Est-ce le savoir spirituel, ésotérique, qui nous y prépare ou bien une pratique yogique, une ascèse, ou l’abnégation de soi? Est-ce l’enseignement d’un Christ, d’un Prophète, d’un Bouddha?

Est-ce la discipline pour un rituel, un culte particulier? Est-ce le sacrifice, la torture mentale ou bien l’apaisement des pensées, le silence intérieur? Est-ce quelque sagesse orientale ou un gourou particulier qui rejette tout, en doctrinant autre chose? Ou est-ce tout cela, et en même temps rien de cela?

N’est-ce pas plutôt un chemin personnel qui mène, en toute liberté, vers l’abîme? N’est-ce pas vivre dans une joie éclatante et dans un amour inconditionnel, la passion qui déchire le coeur?

N’est-ce pas rester ouvert et alterner, osciller comme la vie elle-même alterne, se transforme, oscille et change continuellement? N’est-ce pas sentir pleinement, tout, nous-même, les autres, et la nature qui nous entoure?

N’est-ce pas voir et entendre ce qui se passe en nous et en dehors de nous, devant nos yeux et par delà nos barrières? N’est-ce pas participer à la vie sans se retirer dans des murailles de pensée, de préjugés, de concepts mentaux, de théories? N’est-ce pas abandonner toute sécurité et se mettre dans la main de son destin? N’est-ce pas observer, scruter, questionner, mais en même temps rester humble, ne pas devenir arrogant, cynique ou froid?

N’est-ce pas s’épanouir dans son désir, dans la joie, mais aussi dans sa souffrance? N’est-ce pas accepter la vie telle qu’elle se présente et son destin tel qu’il est?

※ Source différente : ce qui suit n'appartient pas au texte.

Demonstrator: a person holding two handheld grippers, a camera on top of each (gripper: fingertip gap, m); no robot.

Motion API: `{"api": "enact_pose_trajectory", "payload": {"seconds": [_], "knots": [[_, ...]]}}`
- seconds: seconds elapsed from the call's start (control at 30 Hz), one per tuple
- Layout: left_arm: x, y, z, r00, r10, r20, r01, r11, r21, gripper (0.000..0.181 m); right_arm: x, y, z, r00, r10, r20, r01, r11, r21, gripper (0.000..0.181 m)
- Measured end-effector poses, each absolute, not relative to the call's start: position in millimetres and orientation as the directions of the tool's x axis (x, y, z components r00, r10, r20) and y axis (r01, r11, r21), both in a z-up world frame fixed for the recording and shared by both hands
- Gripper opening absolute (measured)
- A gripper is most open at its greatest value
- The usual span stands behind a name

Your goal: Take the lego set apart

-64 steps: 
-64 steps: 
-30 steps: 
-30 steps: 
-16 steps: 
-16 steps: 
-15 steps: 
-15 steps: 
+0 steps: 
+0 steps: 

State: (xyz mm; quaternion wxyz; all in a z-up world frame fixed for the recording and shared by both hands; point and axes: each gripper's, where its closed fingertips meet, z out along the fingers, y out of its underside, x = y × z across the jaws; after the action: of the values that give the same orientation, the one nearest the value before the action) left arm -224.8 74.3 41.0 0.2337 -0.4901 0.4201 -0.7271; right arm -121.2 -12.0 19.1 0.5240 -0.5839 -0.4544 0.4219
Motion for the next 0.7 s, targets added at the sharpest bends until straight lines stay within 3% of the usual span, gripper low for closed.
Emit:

N’est-ce pas être joyeux et enfantin, créateur et spontané? N’est-ce pas observer ses attachements tout en essayant de ne pas les briser brutalement, mais les observer passivement parce qu’ils peuvent, eux aussi, nous être nécessaires dans une phase de vie ou une étape de notre développement?

N’est-ce pas, surtout, aimer et ne pas fuir l’amour?